Their words weave through every trough and crest until the lake is filled with stories that whisper around me into the night, telling of lighthouses and monster waves, ghost ships and black water.
Though the weather changes and the lake with it, she revels in its transformations, acknowledging them and those of its elements as part of the natural world around her.

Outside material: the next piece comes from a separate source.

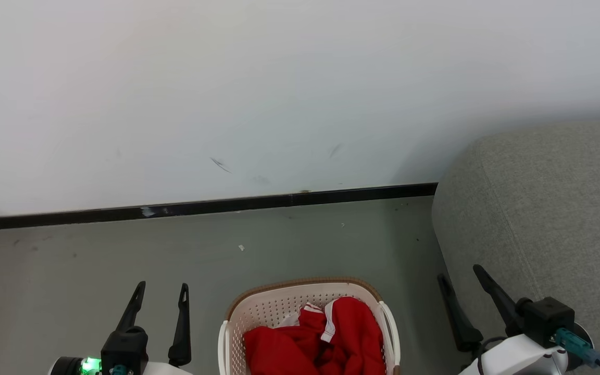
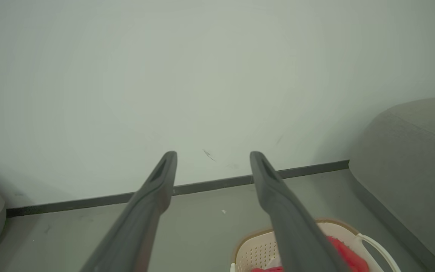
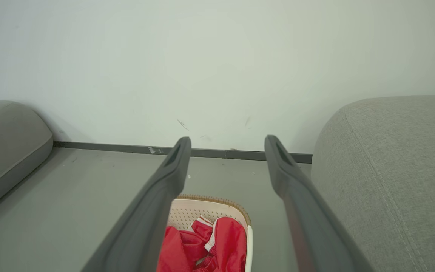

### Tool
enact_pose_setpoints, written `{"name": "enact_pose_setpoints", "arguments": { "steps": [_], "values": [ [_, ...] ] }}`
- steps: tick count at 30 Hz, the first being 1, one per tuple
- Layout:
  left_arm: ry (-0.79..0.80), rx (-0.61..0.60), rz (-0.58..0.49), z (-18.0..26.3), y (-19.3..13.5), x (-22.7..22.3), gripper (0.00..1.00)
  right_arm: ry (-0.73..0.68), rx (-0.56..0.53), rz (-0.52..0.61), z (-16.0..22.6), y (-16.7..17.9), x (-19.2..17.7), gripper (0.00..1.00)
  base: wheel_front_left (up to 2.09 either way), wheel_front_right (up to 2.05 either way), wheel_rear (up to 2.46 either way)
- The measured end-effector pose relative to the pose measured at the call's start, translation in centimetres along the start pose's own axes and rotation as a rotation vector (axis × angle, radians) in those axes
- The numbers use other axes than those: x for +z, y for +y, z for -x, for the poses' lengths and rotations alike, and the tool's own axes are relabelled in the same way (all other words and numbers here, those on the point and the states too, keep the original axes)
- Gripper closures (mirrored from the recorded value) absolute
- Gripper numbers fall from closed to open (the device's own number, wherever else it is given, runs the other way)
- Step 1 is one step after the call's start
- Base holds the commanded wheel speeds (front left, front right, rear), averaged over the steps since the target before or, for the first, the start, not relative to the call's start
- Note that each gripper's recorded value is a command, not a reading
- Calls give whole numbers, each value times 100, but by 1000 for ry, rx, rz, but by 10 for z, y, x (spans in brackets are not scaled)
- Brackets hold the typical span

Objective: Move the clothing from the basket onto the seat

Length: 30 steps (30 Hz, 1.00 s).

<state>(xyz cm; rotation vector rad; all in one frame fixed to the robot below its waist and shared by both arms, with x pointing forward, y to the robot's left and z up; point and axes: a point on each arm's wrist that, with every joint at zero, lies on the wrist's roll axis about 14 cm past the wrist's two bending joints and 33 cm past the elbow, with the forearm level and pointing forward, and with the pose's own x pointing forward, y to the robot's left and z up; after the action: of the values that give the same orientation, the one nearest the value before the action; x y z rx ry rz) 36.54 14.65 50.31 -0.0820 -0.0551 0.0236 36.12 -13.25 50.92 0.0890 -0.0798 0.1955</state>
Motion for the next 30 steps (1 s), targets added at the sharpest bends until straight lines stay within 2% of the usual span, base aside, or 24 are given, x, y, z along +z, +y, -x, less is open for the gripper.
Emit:
{"name": "enact_pose_setpoints", "arguments": {
  "steps": [7,16,30],
  "values": [
    [38,-30,-44,-1,-3,-13,0,11,-21,16,0,-8,-3,0,0,0,0],
    [56,-121,-82,-21,-25,-21,0,27,-73,30,2,-26,-8,0,0,0,0],
    [224,-273,-140,-32,-62,-78,0,34,-121,44,-6,-45,-11,0,0,0,0]
  ]
}}
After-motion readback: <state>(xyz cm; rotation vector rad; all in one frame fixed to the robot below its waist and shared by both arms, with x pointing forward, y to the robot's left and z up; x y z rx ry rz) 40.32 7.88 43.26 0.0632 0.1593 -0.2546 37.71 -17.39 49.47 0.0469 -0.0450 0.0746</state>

From Water Water by Jessica Bromley Bartram

Water Water is a summertime tribute to the nature of a lake and a young girl's connection with it and its many elements, biological and physical and even imaginary. Like summer, it is leisurely, moving at a pace appropriate for warm weather. Even when the weather turns darker, cold and tumultuous, it's energetic but relaxed, as it cannot be changed and only be accepted. 
 
Though I've reviewed  Jessica Bromley Bartram's work previously as the illustrator of  Summer North Coming by Dorothy Bentley (2019), I think the Ottawa artist has enhanced her impression by connecting her artwork with her own words and personal experiences. (Her dedication includes a reference to "Georgian Bay, my heart's home.") There's an organic feel to her artwork, which appears to be primarily gouache and watercolour, and is perfectly in keeping with Water Water's raw nature. The water feels warm, the algae on the rocks is slimy and the wildlife skitter along above and below. 

For children who are fortunate enough to spend any time this summer on a lake, and for those who reminisce about the times they did, Jessica Bromley Bartram delivers us to that place for a sensory dip and a visit that is both hers and all our own.